Wednesday, February 6, 2019


Most of you know that Bill James has his own site, where he and a crew of significant lesser lights crank out content, most of it driven by Bill's wormhole-like gaze into the desiccated remains of sabemetric inquiry. Thanks to the continuing double-dribble of the Tango Love Pie™ (indisputably the Donald Trump of neo-sabermetrics, who's worked hard to pre-empt James in subtle--and not-so-subtle--ways), the "dialogue" between Bill's pet method for assigned a "single number" to player performances (Win Shares) and the tortured, mangled, compromised Wins Above Replacement has resulted in a series of tragic, retrograde "linkages" between concepts now wielded more as political tools rather than vessels of actual insight.

Recently Bill created a new Hall of Fame "projection system" which purported to bridge the "gaposis" between these two "tools of overreach" by force-fitting them, Jay Jaffe-style, into a silly set of gradations that ignored the essential incompatibility of the two methods. The results added little to nothing to currently existing approaches to that knotty problem, which (as noted last time) requires a lot more nuance than any of these fine feathered folk are willing to pro for vide to it.

But that's NOT where we're going here, actually. We're here today to address a totally different topic--a side issue that stemmed from Bill's most recent effort to elasticize his pet method (Win Shares) into a slippery new-old vernacular (a refashioned variant of "winning percentage"). Critiquing that unfortunate effort--which, like so much of what Bill works on in his dotage, needs much more space than he's either willing or able to devote to it--will have to wait for another time, but suffice to say that it's yet another unfortunate concession to modeling imperatives that produces no actual/practical result with genuine utility in the real world (and by that we also mean the current "real world" inside baseball itself, which is increasingly beset by measures that lead us down multiple rabbit holes simultaneously).

In the midst of that effort, Bill--as he's often wont to do--suddenly shifted gears and moved from theory to colloquialism (a writing strategy that he's over-employed to the point where it's long since teetered over into self-parody; folks are so used to this writerly tic of his that they've become unable to distinguish between legitimate and gratuitous uses of this furtively defiant sleight-of-hand).

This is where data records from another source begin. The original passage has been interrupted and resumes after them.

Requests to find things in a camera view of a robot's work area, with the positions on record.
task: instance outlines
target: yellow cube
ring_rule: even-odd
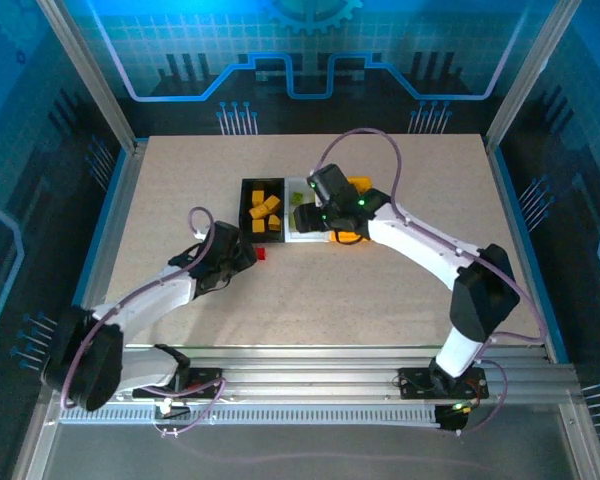
[[[269,215],[269,210],[267,209],[267,206],[263,203],[262,205],[258,205],[257,207],[253,207],[252,209],[250,209],[249,214],[254,220],[260,220],[261,218],[264,218],[267,215]]]
[[[251,222],[251,227],[253,230],[253,233],[264,233],[265,227],[264,227],[264,219],[260,219],[260,220],[253,220]]]
[[[264,203],[264,190],[254,190],[251,192],[251,204],[254,207]]]
[[[372,187],[371,177],[347,177],[347,181],[356,187],[358,195],[362,195]]]
[[[269,230],[272,232],[280,231],[280,219],[276,215],[269,216]]]
[[[269,198],[267,198],[267,201],[264,202],[264,205],[267,207],[267,211],[269,213],[276,213],[280,208],[280,205],[282,205],[282,202],[275,195],[271,195]]]

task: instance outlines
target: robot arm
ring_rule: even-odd
[[[86,410],[96,410],[118,391],[168,386],[177,392],[189,386],[189,359],[177,350],[155,345],[146,350],[123,352],[123,347],[170,311],[224,288],[235,274],[257,261],[253,246],[236,227],[215,222],[213,243],[205,257],[182,275],[170,275],[191,265],[207,242],[208,237],[173,257],[159,275],[136,289],[141,293],[98,331],[73,376],[69,398],[74,403]],[[165,277],[170,279],[149,287]],[[71,307],[64,313],[51,339],[49,356],[41,373],[43,383],[58,391],[62,389],[80,343],[104,315],[118,308],[118,304],[99,305],[92,310]]]
[[[469,252],[513,278],[506,252],[497,245],[480,249],[461,242],[413,217],[396,215],[390,197],[371,189],[359,195],[335,165],[327,165],[307,179],[317,202],[298,207],[298,231],[346,231],[392,248],[430,271],[452,291],[453,325],[442,349],[430,365],[431,382],[440,396],[449,396],[473,364],[484,342],[518,304],[518,295],[493,273],[471,261]],[[443,238],[456,251],[436,241]]]

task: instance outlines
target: glass panel
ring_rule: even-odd
[[[118,150],[36,3],[0,0],[0,478],[53,327],[25,316],[71,304]]]
[[[139,136],[485,132],[552,5],[69,2]]]
[[[501,149],[570,359],[599,384],[600,1],[582,3]]]

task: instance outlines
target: beige tabletop
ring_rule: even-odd
[[[192,206],[237,225],[243,178],[304,176],[334,137],[151,137],[107,299],[138,286],[195,243],[187,227]],[[480,137],[394,138],[404,157],[399,202],[459,239],[499,244],[522,281]],[[396,161],[386,140],[350,137],[328,160],[346,175],[371,176],[374,187],[390,191]],[[266,261],[237,275],[227,289],[171,312],[133,343],[440,345],[451,328],[446,287],[386,247],[293,243],[267,245],[266,251]],[[537,333],[524,304],[501,328]]]

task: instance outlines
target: gear logo
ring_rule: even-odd
[[[18,50],[33,40],[40,23],[35,0],[0,0],[0,30]]]
[[[351,20],[353,10],[360,7],[362,0],[263,0],[263,8],[281,27],[307,35],[340,28],[342,20]]]

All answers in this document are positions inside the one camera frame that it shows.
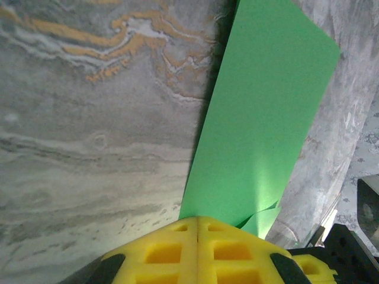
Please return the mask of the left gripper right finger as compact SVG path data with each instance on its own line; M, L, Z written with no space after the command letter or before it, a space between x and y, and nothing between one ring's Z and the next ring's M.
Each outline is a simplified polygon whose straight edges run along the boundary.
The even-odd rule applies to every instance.
M198 218L198 283L310 283L291 254L239 228Z

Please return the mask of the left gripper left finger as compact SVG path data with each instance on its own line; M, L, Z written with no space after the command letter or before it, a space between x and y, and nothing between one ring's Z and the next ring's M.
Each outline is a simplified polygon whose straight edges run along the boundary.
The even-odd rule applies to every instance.
M195 283L198 218L185 218L119 246L64 283Z

In this instance, the subject shift was to the Yankees' rookie third baseman Miguel Andujar, who had an impressive power year (even in the context of another semi-absurd "power year" for baseball) as a 23-year-old in 2018: 27 HR, 47, doubles, .527 SLG. These are all solid numbers: his OPS+ is also solid at 126. All very respectable, even if he's overly aggressive at the plate (just 4% base-on-balls percentage, and an extremely low OBP/SLG ratio), a factor that often retards further offensive development.

Bill, however, decided to enter into his "blurt mode" once he'd encountered Andujar's name on his team-by-team "winning percentage" lists. He gushed out a statement to the effect that Andujar could hit 400 lifetime HRs. He offered no accompanying context whatsoever. When challenged by several skeptical readers, he added nothing but his own first-hand observation of Andujar and the admonition that he trusted his own judgment more than those who challenged his assertion.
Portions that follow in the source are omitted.